▶ [What you will do]
Which lines below contain "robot"? Pull them out.

Source data:
○ ○ ○ ○ ○ ○ ○

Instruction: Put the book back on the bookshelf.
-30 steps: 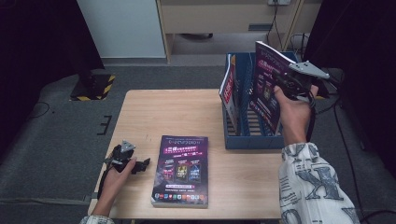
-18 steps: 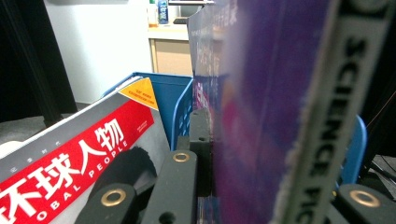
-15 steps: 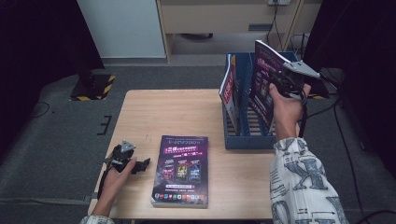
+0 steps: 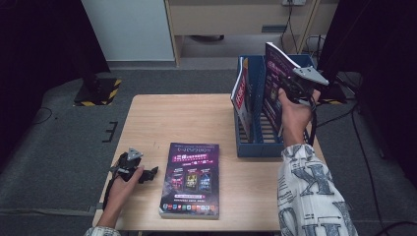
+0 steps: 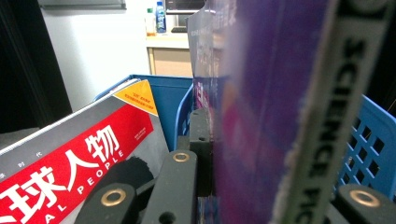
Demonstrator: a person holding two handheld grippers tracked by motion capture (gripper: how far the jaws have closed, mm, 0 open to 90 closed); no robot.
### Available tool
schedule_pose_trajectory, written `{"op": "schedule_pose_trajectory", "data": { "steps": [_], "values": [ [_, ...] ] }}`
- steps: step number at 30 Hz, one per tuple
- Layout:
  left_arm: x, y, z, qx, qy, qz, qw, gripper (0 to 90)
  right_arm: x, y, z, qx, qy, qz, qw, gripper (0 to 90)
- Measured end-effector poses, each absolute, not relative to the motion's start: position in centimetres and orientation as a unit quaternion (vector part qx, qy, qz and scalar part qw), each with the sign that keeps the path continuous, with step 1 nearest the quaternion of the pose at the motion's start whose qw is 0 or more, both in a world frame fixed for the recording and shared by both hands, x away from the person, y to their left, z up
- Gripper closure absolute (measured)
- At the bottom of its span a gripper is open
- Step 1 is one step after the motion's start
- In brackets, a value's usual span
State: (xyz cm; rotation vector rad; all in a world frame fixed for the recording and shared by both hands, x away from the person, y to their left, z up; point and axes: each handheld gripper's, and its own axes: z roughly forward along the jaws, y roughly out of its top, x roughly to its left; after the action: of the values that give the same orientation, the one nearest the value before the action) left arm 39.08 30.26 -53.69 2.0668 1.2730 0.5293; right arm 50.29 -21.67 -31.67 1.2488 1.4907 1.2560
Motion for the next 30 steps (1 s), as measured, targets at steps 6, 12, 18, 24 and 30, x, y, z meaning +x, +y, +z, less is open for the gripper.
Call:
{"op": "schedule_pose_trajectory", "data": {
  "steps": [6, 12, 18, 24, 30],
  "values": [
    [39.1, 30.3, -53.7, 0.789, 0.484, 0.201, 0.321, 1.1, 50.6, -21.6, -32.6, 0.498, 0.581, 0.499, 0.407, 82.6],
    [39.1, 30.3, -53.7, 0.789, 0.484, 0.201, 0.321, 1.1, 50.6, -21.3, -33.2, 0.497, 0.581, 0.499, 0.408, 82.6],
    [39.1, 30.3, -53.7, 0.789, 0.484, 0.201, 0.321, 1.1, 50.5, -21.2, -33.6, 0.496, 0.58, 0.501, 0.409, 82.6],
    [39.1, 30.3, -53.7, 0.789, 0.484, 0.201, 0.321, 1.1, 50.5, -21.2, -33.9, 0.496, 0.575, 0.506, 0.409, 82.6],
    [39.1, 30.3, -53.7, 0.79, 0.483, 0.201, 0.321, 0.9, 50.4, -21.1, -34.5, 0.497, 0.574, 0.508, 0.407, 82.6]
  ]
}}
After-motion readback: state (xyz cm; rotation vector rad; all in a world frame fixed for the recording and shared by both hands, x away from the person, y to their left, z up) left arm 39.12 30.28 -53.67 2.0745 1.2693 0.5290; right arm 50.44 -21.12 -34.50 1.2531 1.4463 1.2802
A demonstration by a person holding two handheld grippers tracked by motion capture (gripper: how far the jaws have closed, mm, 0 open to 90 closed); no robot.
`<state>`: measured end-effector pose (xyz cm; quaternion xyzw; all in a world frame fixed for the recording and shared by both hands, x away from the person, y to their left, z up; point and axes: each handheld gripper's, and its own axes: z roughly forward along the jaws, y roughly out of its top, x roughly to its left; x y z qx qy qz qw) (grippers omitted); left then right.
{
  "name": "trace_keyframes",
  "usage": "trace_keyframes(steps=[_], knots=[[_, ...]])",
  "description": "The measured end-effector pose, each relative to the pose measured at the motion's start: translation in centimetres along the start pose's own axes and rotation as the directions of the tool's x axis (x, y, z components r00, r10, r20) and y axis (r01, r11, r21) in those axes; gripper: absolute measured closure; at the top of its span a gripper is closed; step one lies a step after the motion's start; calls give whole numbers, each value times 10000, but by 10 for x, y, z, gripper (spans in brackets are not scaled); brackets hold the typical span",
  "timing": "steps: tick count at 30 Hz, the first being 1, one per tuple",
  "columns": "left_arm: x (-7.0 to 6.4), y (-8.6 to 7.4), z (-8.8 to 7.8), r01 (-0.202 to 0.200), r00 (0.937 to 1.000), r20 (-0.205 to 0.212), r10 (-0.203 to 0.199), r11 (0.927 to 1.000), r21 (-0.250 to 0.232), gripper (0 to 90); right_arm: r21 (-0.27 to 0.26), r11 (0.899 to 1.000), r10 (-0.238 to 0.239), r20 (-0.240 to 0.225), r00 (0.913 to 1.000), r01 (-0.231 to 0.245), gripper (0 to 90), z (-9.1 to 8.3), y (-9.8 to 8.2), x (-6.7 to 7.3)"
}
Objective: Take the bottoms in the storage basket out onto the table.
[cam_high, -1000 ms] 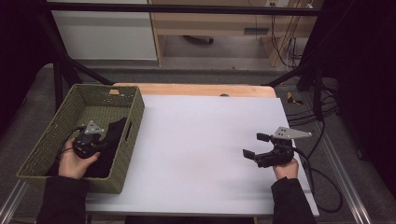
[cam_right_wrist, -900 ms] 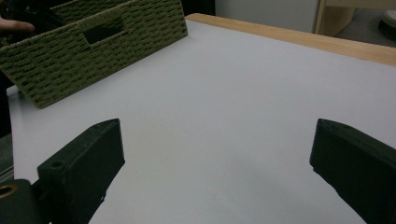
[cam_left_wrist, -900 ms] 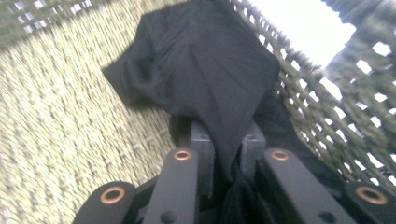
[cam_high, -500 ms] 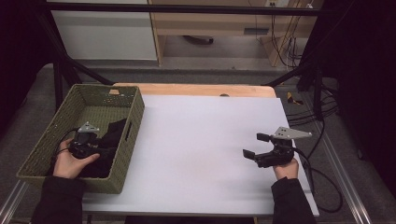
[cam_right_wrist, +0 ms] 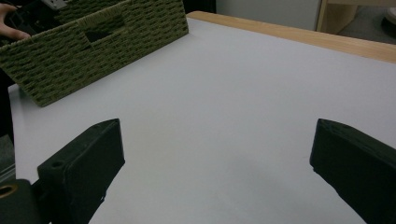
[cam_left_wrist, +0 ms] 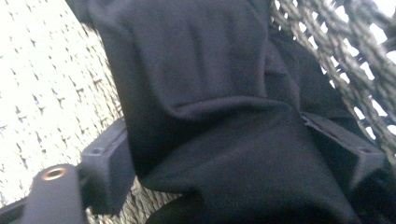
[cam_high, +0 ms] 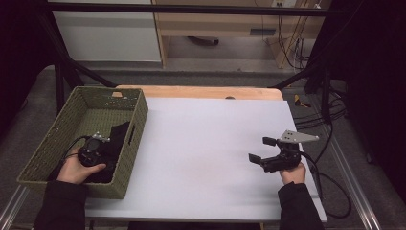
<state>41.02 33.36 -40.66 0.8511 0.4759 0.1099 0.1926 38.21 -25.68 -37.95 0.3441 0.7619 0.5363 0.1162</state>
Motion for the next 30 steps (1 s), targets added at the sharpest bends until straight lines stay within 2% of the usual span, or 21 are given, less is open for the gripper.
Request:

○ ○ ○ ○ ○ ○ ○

▶ [Result of this exercise]
Demonstrator: a person holding two handheld grippers tracked by motion capture (gripper: how far the jaws have closed, mm, 0 open to 90 closed); no robot.
A demonstration by a person holding two handheld grippers tracked by motion capture (gripper: how far the jaws have closed, mm, 0 open to 90 closed); no robot.

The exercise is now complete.